Epargne en danger : l’État pourrait saisir vos économies en 72h

Une inquiétude grandissante concernant la saisie de l’épargne

Depuis quelques semaines, de nombreux épargnants s’interrogent : l’État pourrait-il prélever sur leur épargne pour financer l’effort de guerre lié à la situation en Ukraine et à la menace russe ? Sur les réseaux sociaux, des rumeurs circulent, évoquant des prélèvements de 500 euros ou une saisie d’épargne en seulement 72 heures, alimentant la crainte d’une intervention massive sur les comptes personnels.

Ce que le gouvernement prévoit réellement

En réalité, le gouvernement ne parle pas de confiscation ou de ponction automatique. Il s’agit plutôt de réorienter l’épargne existante, notamment l’assurance-vie et l’épargne retraite, vers l’industrie de la défense. Cela s’inscrit dans le cadre de « l’effort national de défense » lancé par Emmanuel Macron le 5 mars dernier. Des représentants des banques, des assureurs et des fonds d’investissement se réunissent actuellement à Bercy pour étudier comment mieux orienter cette épargne, sans toucher aux livrets réglementés comme le Livret A.

Comment l’État veut mobiliser l’épargne pour la défense

Jeudi, une rencontre a eu lieu à Bercy entre acteurs financiers et industriels de la défense. L’objectif est de trouver des moyens de financer la base industrielle et technologique de défense.

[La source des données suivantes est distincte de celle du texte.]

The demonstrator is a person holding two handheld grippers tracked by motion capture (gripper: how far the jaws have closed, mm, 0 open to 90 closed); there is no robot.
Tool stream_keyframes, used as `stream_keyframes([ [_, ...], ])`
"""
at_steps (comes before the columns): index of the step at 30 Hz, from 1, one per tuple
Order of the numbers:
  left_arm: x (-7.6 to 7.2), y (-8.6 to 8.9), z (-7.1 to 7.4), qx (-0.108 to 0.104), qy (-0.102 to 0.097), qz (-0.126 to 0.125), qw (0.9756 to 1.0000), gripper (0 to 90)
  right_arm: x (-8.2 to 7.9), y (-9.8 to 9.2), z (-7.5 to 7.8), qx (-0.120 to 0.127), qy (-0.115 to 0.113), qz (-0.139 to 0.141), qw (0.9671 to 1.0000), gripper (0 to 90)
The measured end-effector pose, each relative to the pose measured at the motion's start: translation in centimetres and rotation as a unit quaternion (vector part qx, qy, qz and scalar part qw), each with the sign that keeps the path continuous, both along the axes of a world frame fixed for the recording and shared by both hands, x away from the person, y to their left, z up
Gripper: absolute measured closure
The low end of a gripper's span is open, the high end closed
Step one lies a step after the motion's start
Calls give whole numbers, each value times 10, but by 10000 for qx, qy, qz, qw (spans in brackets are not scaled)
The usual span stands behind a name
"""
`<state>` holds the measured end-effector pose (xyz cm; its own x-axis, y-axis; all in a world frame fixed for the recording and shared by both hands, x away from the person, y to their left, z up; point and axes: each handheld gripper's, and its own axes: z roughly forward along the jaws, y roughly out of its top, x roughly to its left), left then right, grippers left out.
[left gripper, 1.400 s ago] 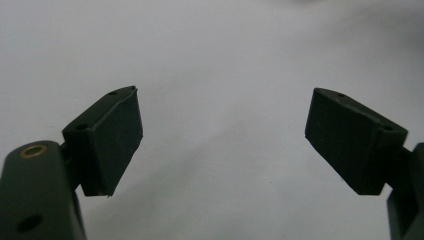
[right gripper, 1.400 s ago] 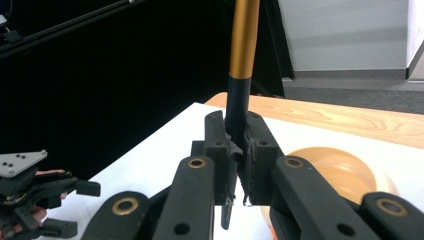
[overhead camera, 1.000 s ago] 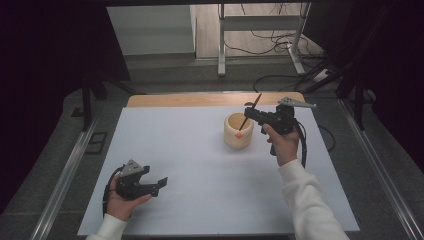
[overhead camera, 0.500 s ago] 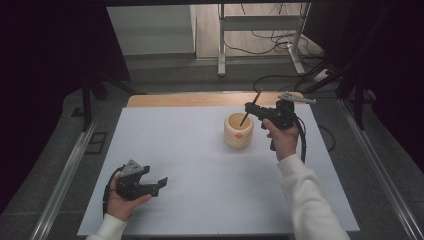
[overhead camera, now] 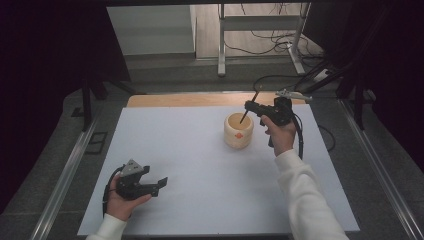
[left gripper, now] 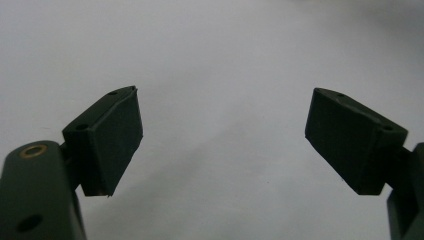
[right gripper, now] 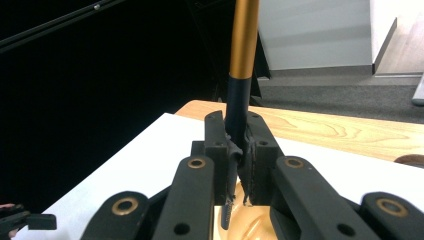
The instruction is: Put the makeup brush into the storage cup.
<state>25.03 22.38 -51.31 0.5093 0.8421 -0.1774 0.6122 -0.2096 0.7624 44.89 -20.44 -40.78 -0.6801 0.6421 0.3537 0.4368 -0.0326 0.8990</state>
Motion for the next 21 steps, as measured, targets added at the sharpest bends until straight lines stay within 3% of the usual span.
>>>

Le ministère de l’Économie privilégie l’utilisation de produits déjà connus des Français, plutôt que la création d’un nouveau « livret de guerre » ou le détournement du Livret A vers l’armement, ce qui a été écarté.

Concrètement, il pourrait s’agir d’ajouter des supports dédiés à la défense dans les contrats d’épargne existants. Par exemple, des unités de compte « bleu-blanc-rouge » pourraient financer l’industrie de la défense via des prêts, crédits ou obligations. Philippe Crevel, président du Cercle de l’Épargne, précise que « les Français pourraient choisir parmi les nombreuses unités de compte, celle qui financerait la défense », tout en insistant sur le fait qu’aucune épargne ne sera prélevée sans leur accord.

Les options envisagées pour les différents placements

Selon Andrea Tueni, responsable marchés chez Saxo Banque, le gouvernement souhaite mobiliser les acteurs du secteur financier. Il est question d’assouplir certaines règles d’investissement pour permettre une plus grande flexibilité, notamment en ce qui concerne l’assurance-vie, qui représente environ 2 000 milliards d’euros d’encours.

Les différentes catégories d’épargne ne seront pas toutes traitées de la même manière :

  • Livret A et autres livrets réglementés : aucune ponction ou fléchage obligatoire vers l’armement n’est prévu. Ces pistes ont été écartées.
  • Assurance-vie : la création de fonds ou d’unités de compte spécifiques, comme un fonds « Bpifrance Défense » destiné à investir dans le secteur de la défense, est envisagée. Ce fonds pourrait mobiliser environ 450 millions d’euros.
  • Épargne retraite (PER) : des mécanismes similaires à ceux de l’assurance-vie pourraient être mis en place, avec des supports dédiés pouvant être choisis ou non par l’épargnant.

Ce que cela signifie pour vos droits et votre épargne

Sur le plan juridique, des experts du droit bancaire rappellent que la saisie unilatérale des comptes serait contraire aux règles de propriété, tant nationales qu’internationales. Le ministère de l’Économie affirme qu’il est « hors de question de confisquer l’épargne de qui que ce soit », tandis qu’Éric Lombard précise que l’État ne « fera jamais main basse sur l’épargne des Français ». Les scénarios d’une ponction générale sur l’épargne sont donc démentis et relèvent de fausses informations.

Pour les particuliers, le principal enjeu reste le choix. Un sondage indique que 43 % des Français seraient prêts à placer une partie de leur épargne retraite dans un produit dédié à la défense. Néanmoins, avant d’investir dans un fonds « défense » ou une unité de compte « bleu-blanc-rouge », il est important de vérifier le niveau de risque, la durée, les frais et l’adéquation avec ses valeurs personnelles. Les précisions de Bercy sur cette mobilisation volontaire d’épargne seront attendues pour mieux comprendre le cadre précis de cette démarche.